| About this task |
The data is to be repeated exactly, with the images removed.

| Dataset section |
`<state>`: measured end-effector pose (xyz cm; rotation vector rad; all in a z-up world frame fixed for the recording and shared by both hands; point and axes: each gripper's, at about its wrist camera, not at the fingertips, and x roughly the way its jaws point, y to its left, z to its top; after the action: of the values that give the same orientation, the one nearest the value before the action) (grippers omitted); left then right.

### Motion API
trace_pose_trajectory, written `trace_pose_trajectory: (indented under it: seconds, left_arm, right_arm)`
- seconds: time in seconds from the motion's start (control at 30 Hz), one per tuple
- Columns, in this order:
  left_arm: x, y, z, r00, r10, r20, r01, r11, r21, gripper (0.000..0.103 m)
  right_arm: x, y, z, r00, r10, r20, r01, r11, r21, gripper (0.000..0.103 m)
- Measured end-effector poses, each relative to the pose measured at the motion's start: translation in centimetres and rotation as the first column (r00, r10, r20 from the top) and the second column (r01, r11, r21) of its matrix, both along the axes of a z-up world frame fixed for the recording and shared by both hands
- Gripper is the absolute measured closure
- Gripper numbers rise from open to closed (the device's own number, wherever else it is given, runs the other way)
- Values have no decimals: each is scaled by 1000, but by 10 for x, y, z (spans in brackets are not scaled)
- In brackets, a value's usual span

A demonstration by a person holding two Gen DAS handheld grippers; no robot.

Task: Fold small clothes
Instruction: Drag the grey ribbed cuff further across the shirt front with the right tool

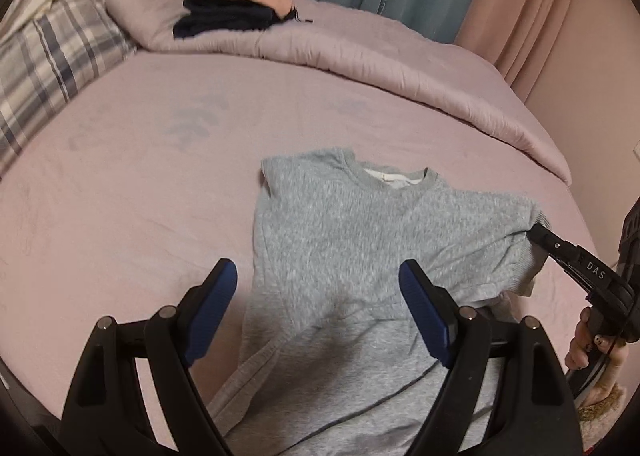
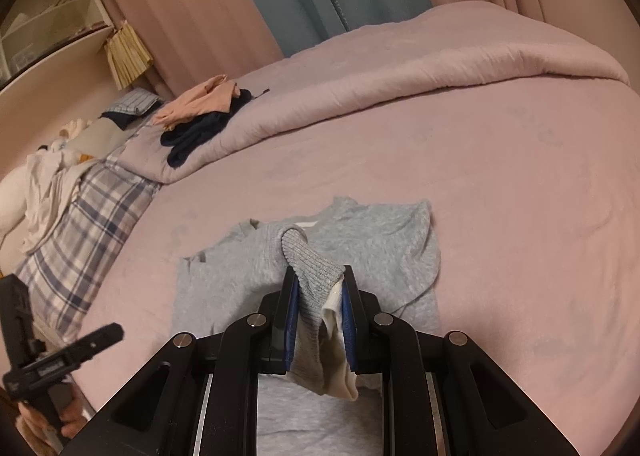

| Exercise output |
`<state>`: measured end-effector pose (xyz cm; rotation vector rad; all in a z-up world frame fixed for the recording and shared by both hands; point and axes: each gripper's, at about its wrist camera, not at the fingertips, and x roughly the way its jaws point, y to its left, z to its top; after the action: of the values that give the same orientation, the one nearest the value before the action) (grippers omitted); left then right.

### Motion API
trace_pose_trajectory, written `trace_pose_trajectory: (indented under it: seconds, left_arm, right_arm)`
- seconds: time in seconds from the motion's start (control at 30 Hz), one per tuple
- Columns, in this order:
  left_arm: x, y, z, r00, r10, r20, r01, r11, r21, gripper (0.000..0.103 m)
  right_arm: x, y, z, r00, r10, r20, r01, r11, r21, gripper (0.000..0.103 m)
- Measured end-effector poses, each relative to the pose measured at the motion's start: translation in centimetres and rotation as the first column (r00, r10, r20 from the top) and the second column (r01, r11, r21) of its matrix, both along the axes of a z-up world frame fixed for the recording and shared by both hands
- Gripper is the absolute measured closure
- Gripper numbers rise from open to closed (the device's own number, wherever else it is given, runs the other way)
- Values have no decimals: each is scaled by 1000, but by 10 for x, y, z (spans in brackets are not scaled)
- In brackets, a value's usual span

A demonstration by a person holding two Gen DAS handheld grippers; no robot.

Task: Fold small clothes
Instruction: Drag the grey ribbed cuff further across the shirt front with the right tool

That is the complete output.